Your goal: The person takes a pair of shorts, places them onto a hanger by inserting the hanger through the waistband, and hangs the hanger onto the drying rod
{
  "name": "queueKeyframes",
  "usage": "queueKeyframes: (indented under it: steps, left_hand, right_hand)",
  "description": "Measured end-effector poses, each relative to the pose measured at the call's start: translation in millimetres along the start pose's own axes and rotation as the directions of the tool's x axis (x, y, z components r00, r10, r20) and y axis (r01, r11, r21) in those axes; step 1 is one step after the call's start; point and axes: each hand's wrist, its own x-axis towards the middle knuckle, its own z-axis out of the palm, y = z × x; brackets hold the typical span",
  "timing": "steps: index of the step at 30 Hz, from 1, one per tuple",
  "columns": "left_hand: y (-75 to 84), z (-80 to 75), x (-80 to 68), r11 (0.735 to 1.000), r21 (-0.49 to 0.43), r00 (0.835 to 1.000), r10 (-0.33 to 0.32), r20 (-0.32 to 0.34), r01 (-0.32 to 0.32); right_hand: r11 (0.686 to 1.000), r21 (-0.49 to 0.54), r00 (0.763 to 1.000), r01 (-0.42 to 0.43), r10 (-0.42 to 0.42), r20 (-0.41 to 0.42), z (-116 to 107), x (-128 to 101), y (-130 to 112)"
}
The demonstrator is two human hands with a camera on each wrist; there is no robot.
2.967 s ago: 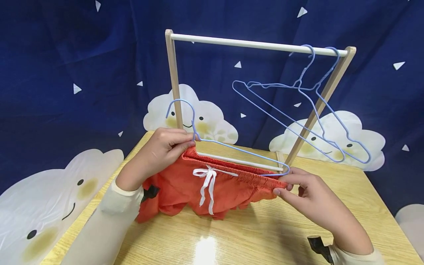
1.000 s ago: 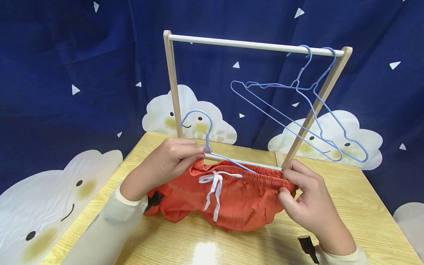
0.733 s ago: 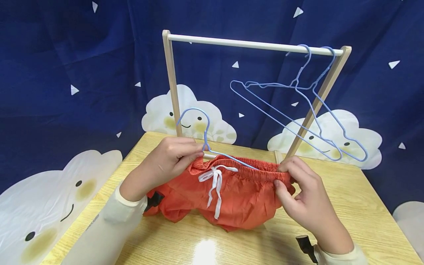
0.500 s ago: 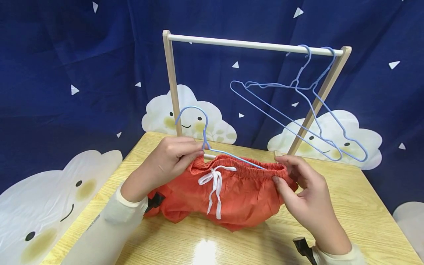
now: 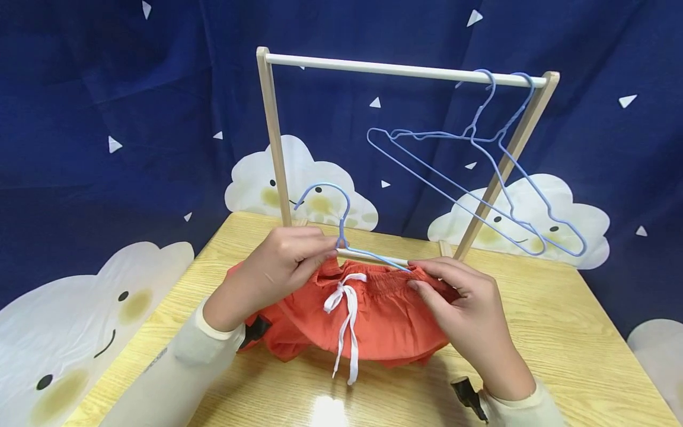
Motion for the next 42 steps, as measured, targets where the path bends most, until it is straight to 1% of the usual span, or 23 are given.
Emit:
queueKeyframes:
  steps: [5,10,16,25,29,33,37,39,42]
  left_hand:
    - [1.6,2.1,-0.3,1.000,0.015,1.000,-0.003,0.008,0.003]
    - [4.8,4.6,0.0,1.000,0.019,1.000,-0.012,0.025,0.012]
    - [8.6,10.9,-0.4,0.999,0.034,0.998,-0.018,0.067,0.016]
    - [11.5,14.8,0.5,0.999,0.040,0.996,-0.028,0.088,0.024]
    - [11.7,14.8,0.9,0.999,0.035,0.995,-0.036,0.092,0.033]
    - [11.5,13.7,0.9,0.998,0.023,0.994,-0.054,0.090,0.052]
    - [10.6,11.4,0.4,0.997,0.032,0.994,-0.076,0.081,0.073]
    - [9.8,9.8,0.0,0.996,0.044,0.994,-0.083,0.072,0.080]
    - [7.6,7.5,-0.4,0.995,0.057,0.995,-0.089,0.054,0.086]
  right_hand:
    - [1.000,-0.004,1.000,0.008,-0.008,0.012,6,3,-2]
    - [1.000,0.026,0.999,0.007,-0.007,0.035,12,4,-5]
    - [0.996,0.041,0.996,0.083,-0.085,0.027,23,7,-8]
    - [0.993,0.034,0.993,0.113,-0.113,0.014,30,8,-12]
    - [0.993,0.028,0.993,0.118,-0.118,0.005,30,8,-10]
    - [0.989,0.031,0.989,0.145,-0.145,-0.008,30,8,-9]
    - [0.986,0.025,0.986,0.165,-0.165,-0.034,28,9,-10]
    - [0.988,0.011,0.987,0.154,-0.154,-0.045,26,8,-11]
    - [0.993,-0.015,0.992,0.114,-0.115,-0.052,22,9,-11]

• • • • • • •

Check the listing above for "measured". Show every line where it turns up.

  "description": "Measured end-effector poses, each relative to the pose measured at the call's start: translation in millimetres along the start pose's own axes and rotation as the directions of the tool's x axis (x, y, z components r00, r10, r20) and y axis (r01, r11, r21) in those axes; step 1 is one step after the call's start; point and axes: each hand's wrist, its own x-axis towards the middle knuckle, its own z-axis out of the palm, y = z × x; brackets hold the typical span",
Motion for the next 42 steps, as measured, targets where the path bends most, until it is straight to 1% of the usual span, or 23 are given.

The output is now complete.